TASK TO COMPLETE
Below are records to give again exactly; omit each image they contain.

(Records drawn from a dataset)
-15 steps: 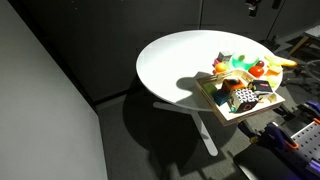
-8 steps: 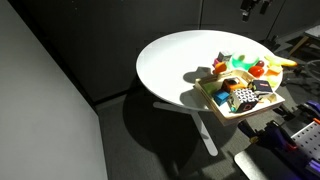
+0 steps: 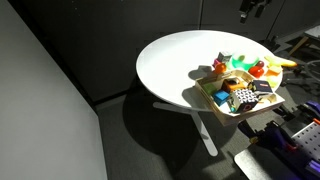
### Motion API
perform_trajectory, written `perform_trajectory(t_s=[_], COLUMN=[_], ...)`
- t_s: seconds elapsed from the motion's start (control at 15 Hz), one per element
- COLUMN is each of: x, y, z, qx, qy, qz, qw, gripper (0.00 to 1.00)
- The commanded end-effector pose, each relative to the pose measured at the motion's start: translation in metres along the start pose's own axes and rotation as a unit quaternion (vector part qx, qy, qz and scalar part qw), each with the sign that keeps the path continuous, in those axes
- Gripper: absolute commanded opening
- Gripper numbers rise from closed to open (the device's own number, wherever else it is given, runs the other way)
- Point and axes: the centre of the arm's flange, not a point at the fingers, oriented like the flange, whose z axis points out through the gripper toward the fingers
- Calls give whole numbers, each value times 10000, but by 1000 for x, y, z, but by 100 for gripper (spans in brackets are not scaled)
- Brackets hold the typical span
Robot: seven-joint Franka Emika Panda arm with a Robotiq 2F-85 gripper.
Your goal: Move the gray block from the table to the tray
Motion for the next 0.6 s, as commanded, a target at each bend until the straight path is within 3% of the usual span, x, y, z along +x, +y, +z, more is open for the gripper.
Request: perform_trajectory(t_s=[0.0, 0.2, 0.53], x=[0, 0, 7], y=[-1, -1, 1], z=[0, 0, 37], qx=[0, 0, -55], qy=[0, 0, -467], qz=[-6, -7, 164], qw=[10000, 10000, 9988], gripper=[100, 100, 100])
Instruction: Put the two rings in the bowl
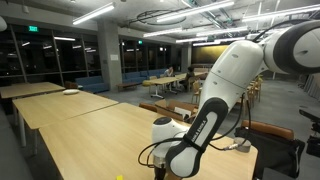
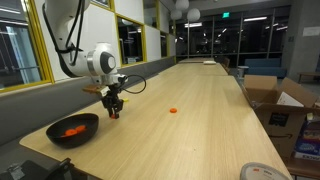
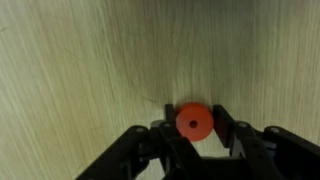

EXERCISE RESPONSE
-15 steps: 
-8 steps: 
+0 steps: 
### Motion API
perform_trajectory, written `perform_trajectory(t_s=[_], COLUMN=[_], ...)`
- t_s: seconds elapsed from the motion's start (control at 15 Hz), one per element
- COLUMN is each of: x, y, z, qx, qy, qz, qw, gripper (0.00 to 1.00)
- The commanded end-effector pose, each relative to the pose measured at the motion's start: translation in metres along the start pose's own axes and rotation as a unit quaternion (vector part qx, qy, qz and scalar part qw), each with the sign that keeps the path continuous, in those axes
- Gripper: absolute commanded opening
- Gripper numbers rise from closed to open (the device's own number, wherever else it is given, runs the other way)
- Point and axes: the centre of the arm's flange, not a point at the fingers, oriented like the flange, whose z axis points out through the gripper toward the fingers
- Calls give whole numbers, each value times 10000, but by 1000 for x, y, z, but by 100 for gripper (spans in brackets are not scaled)
- Brackets hold the typical span
Robot: seven-joint Franka Emika Panda arm with a Robotiq 2F-85 gripper.
Your goal: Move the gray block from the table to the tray
Motion for the next 0.6 s, as commanded, a target at each bend until the straight path is within 3% of the usual span, x, y, z along +x, +y, +z, more is open for the gripper.
Request: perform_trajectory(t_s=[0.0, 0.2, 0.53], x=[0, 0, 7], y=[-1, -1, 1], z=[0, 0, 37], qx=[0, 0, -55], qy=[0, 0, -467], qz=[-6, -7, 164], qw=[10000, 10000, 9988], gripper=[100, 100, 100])
Instruction: Put the two rings in the bowl

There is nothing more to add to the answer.